The most common approach to generating swing leg motions in humanoids uses trajectory planning and tracking. In this approach, trajectories for all leg joints are planned either based on optimization over deviations from the foot placement targets or by spline interpolation between consecutive placement targets. Once generated, these reference trajectories are tracked via proportional-derivative control at the joint levels. Planning and tracking of swing-leg trajectories requires central control over all leg joints, which limits the application of this approach to powered prosthetic limbs which replace only part of the human body.

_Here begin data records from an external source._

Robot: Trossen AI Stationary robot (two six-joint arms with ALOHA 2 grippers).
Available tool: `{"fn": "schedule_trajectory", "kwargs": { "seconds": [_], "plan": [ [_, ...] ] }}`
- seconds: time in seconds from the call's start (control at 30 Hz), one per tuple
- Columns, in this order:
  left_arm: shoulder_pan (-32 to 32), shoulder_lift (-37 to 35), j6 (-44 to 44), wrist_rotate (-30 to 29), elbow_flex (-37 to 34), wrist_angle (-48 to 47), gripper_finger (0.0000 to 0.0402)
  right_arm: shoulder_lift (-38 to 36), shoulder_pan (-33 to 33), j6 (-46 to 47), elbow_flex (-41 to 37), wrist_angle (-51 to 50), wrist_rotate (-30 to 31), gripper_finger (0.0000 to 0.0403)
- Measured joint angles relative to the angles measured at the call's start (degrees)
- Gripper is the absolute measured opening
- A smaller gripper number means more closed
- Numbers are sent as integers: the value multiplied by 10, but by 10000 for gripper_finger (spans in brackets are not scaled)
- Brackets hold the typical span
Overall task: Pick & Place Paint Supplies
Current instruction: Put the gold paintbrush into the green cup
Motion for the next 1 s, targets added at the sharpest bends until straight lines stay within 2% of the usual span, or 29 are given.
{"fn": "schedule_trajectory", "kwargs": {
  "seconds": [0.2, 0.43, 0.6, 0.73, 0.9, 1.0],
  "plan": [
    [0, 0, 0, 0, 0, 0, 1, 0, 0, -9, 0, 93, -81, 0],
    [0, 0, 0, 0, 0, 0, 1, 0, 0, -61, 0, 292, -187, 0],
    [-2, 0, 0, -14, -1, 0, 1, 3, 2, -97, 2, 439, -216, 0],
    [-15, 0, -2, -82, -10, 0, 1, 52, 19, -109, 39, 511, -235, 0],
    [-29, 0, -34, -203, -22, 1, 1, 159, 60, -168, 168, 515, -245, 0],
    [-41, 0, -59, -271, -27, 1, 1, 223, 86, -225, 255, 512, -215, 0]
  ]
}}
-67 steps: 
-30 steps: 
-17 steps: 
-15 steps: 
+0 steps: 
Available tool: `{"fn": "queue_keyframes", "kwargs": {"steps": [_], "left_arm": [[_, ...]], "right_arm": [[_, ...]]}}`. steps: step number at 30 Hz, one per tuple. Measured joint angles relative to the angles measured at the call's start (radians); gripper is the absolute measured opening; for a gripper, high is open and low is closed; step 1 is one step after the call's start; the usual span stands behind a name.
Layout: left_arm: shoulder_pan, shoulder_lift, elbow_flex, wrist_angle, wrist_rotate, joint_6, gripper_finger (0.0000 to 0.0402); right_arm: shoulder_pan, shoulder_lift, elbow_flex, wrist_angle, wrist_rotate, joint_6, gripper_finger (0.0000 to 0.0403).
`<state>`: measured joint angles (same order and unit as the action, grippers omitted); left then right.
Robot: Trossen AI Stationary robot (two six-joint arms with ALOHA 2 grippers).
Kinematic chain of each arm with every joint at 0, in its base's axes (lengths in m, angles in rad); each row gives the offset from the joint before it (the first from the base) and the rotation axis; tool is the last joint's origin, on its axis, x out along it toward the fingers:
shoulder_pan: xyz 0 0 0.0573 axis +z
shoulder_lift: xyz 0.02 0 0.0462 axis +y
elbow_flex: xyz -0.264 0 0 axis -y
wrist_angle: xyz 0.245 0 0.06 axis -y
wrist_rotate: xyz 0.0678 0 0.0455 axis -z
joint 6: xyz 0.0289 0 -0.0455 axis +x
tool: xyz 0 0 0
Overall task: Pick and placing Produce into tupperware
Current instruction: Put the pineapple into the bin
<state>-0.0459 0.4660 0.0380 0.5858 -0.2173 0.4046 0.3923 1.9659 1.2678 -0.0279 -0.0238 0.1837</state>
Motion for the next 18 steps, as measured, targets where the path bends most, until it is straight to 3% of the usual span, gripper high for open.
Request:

Although alternative approaches have been explored in rehabilitation robotics, tracking predefined joint patterns remains the state of the art in the control of powered artificial legs. For instance, current leg prostheses mimic human joint impedances that have been recorded in experiments. Bound to these predefined patterns, handling gait disturbances still requires event detection, automatic classification, and the implementation of deliberate joint trajectories to counter these disturbances, hampering practical implementations of autonomous powered legs that achieve robust swing placement under large disturbances.
Animal and human legs by contrast demonstrate robust swing placement with remarkable autonomy. From early work on mesencephalic cats to recent investigations on paralyzed cats and rats with drug administration and epidural stimulation, experiments have shown that animals can seamlessly adapt their leg behavior throughout stance and swing, to different speeds and gaits without central planning by the brain. These observations suggest that a substantial part of leg control in animal and human locomotion is generated by spinal circuits which adapt to changes in the environment.